Syncope

Introduction

Syncope is a very common presentation to Emergency Department (ED).

Syncope is defined as transient loss of consciousness (TLOC) due to cerebral hypoperfusion, characterized by a rapid onset, short duration, and spontaneous complete recovery. There are several different subtypes of syncope. The final pathway to all types of syncope can either be;

  • Vasodepressor response where hypotension leads to TLOC. (very common)

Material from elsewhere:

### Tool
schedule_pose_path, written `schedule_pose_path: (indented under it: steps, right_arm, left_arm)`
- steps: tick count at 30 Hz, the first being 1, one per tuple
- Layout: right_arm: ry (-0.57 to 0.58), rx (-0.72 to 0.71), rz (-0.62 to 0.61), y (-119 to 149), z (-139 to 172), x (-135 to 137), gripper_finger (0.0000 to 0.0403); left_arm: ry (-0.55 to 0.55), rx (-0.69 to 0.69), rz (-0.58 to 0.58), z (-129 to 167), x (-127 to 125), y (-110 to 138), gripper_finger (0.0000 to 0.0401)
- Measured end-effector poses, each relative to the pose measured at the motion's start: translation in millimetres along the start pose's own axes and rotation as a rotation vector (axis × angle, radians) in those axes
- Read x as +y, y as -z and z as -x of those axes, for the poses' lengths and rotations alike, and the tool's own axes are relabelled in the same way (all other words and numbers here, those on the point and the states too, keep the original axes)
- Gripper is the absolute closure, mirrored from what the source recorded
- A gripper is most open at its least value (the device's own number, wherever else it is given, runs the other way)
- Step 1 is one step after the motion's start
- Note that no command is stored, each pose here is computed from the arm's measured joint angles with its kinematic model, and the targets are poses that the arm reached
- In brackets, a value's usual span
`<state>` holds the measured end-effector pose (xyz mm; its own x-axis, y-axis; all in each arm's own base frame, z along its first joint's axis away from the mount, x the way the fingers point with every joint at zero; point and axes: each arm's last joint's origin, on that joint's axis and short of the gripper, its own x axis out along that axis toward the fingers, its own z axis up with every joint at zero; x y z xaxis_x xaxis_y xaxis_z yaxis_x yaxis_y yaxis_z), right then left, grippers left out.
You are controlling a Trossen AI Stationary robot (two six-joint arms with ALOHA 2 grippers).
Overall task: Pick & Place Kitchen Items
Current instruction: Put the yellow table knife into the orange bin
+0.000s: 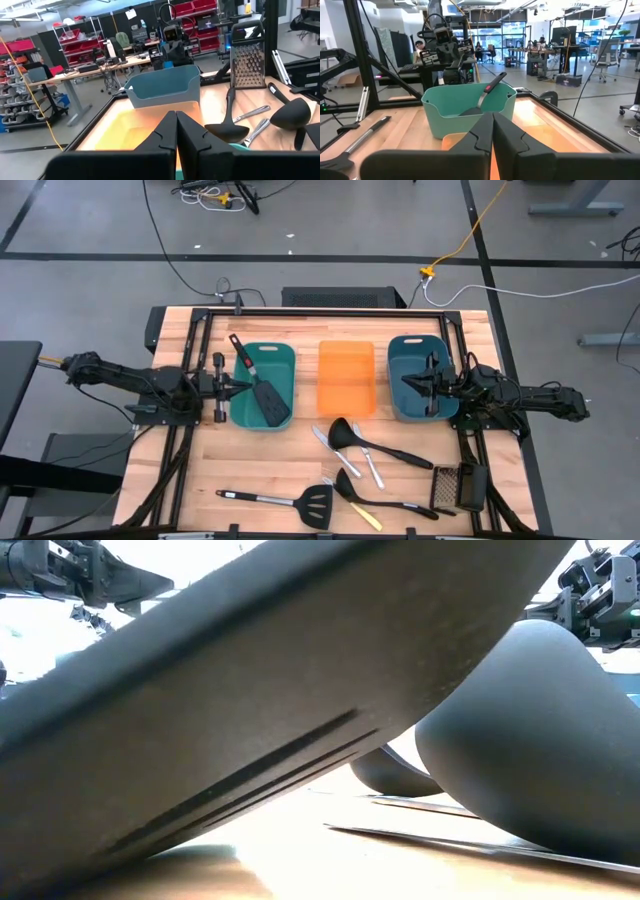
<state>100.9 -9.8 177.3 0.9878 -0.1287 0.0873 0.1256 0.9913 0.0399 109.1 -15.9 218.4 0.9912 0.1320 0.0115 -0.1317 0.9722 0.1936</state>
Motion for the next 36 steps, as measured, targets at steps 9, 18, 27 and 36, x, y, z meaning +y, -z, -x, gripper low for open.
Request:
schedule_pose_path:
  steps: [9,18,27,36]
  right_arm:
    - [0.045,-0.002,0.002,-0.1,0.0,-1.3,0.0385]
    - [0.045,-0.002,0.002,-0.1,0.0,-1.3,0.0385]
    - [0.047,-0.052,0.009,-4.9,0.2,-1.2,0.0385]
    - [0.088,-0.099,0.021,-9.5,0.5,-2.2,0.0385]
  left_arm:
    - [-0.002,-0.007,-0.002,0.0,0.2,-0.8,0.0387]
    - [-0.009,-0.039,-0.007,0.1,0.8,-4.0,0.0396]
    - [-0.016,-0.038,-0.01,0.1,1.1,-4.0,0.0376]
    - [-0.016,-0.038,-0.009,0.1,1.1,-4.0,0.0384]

  • Cardio-inhibitory response where bradycardia or transient asystole leads to TLOC. (uncommon)

Types of Syncope

 

Vasovagal/Reflex Mediated Syncope

  • Certain triggers result in increased parasympathetic outflow to blood vessels = vasodilation, hypotension and bradycardia resulting in TLOC

  • Slow progressive onset with prodrome typically of sweating, nausea, blurred vision, light headedness

  • Triggers

    • standing for long periods, heat, intense pain, sight of blood, intense emotion

    • Situational vagal nerve stimulation e.g. with defaecation, micturation, coughing, swallowing.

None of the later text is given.